Climate Change

Climate Emergency CoP 25: New platform linking oceans and climate launched in Madrid

The new platform aims to integrate sensible ocean-based solutions into climate targets

 
By Tarun Gopalakrishnan
Last Updated: Friday 06 December 2019
A new international platform launched at COP25 aims to integrate oceans into national climate targets
Photo: Getty Images Photo: Getty Images

The challenge of tackling the climate emergency is helped, to an extent, by natural carbon sinks — forests, soil, and the oceans. These sinks absorb carbon dioxide from the atmosphere, partially offsetting the huge surplus of emissions that humans add to it.

While land and forests are central to discussions on emission reduction, and are a designated ‘sector’ under most assessments of national emissions, the oceans do not get the same treatment.

This is due to a combination of factors. Only a limited part of the oceans is legally part of any given nation’s territory, making them difficult to account for. Unlike other sinks, ocean uptake of carbon dioxide has a huge negative effect — ocean acidification — which threatens species, especially sensitive ones like coral. Oceans need a different type of climate solution.

A new international initiative at the 25th Conference of the Parties to the UNFCCC (COP25) currently underway in Madrid aims to kickstart the search for such solutions. The Platform of Science-based Ocean Solutions aims “to enhance the sharing of knowledge created by various actors in the ocean and climate community to advance ocean-climate action”.

The platform builds on the momentum of an IPCC Special Report on Oceans and Cryosphere in a Changing Climate (SROCC) earlier this year. The SROCC highlighted that “the global ocean has warmed unabated since 1970 and has taken up more than 90 per cent of the excess heat in the climate system.” It has also absorbed 20-30 per cent of total human-caused carbon dioxide emissions since the 1980s, causing increasing surface acidification.

Since 1993, the rate of ocean warming has more than doubled, according to the IPCC, which has resulted in marine heatwaves doubling in frequency since 1982 and increasing in intensity (very high confidence).
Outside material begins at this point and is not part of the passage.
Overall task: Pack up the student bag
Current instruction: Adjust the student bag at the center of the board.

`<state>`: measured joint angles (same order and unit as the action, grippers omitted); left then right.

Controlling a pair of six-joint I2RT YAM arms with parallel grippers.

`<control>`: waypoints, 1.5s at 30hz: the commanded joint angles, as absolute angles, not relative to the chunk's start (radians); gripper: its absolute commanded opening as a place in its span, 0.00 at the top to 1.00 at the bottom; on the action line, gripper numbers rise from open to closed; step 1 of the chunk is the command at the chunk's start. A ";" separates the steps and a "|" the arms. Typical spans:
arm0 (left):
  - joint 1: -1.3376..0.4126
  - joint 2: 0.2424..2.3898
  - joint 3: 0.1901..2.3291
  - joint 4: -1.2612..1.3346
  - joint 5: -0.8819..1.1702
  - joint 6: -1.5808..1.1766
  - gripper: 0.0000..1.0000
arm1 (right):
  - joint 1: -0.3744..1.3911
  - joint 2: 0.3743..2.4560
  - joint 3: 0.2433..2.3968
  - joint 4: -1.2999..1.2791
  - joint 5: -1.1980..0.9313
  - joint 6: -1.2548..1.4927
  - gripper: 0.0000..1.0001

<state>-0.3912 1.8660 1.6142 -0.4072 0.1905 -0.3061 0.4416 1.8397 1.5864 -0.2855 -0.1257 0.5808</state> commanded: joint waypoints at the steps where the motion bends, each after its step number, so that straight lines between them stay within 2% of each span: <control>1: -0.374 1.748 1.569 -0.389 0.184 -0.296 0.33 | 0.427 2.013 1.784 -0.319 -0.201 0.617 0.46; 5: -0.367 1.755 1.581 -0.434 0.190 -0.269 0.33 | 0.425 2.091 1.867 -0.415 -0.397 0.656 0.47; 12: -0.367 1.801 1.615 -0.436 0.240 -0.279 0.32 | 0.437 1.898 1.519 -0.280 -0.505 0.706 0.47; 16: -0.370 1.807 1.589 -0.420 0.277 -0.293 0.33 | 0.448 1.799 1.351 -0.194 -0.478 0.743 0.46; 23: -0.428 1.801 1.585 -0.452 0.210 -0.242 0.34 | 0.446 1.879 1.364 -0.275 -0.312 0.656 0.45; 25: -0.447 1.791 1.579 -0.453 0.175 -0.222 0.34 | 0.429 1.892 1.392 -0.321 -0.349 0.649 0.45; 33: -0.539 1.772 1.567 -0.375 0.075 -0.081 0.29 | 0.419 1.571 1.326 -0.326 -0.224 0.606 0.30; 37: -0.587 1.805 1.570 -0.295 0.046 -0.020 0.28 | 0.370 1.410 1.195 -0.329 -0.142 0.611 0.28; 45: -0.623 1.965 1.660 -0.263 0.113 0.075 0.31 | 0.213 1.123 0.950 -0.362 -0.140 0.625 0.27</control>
In a significant stride forward for the nascent field of attribution science, the report noted that “it is very likely that between 84–90 per cent of marine heatwaves that occurred between 2006 and 2015 are attributable to the anthropogenic temperature increase.”

The scheduled release of the report this year prompted the host country, Chile, to declare that COP25 would be a ‘Blue COP’. Despite the site of the conference being shifted to Madrid, Chile retains the Chair, and yesterday’s announcement partially redeemed that promise.

The rest of the promise will have to be met in the new national climate targets, which are due next year. The most specific aim of the new platform is “to encourage the incorporation of the ocean in climate strategies (Nationally Determined Contribtutions, National Adaptation Plans, Adaptation Communications, and National Policy Frameworks).”

Integrating oceans into national targets will be challenging. The most direct way to do this is by taking into account coastal ecosystems. The SROCC notes, for example, that “nearly 50 percant of coastal wetlands have been lost over the last 100 years, as a result of the combined effects of localised human pressures, sea level rise, warming and extreme climate events”.

Because of their proximity to national territory, these ecosystems are, in one sense, the easiest to integrate into national targets. This could add significantly to global ambition —  the loss of coastal vegetation (such as mangroves) is currently responsible for the release of up to around 5.3 gigatonnes of carbon dioxide each year.

Still, doing so will be complex — India’s afforestation target is proving to be a challenge. The Forest Survey of India’s State of Forest Report started including data on carbon sequestration only recently. This year’s report references mangroves but does not provide estimates of sequestration from them.

This climate-and-ocean intersection also needs a good sounding board to weed out dangerous ideas — like ‘ocean fertilization’, which involves adding iron to the ocean surface to intensify the growth of carbon-absorbing phytoplankton, or generating carbon credits based on sinks.

The Platform of Science-based Ocean Solutions will be critical to building technical capacity on both these fronts.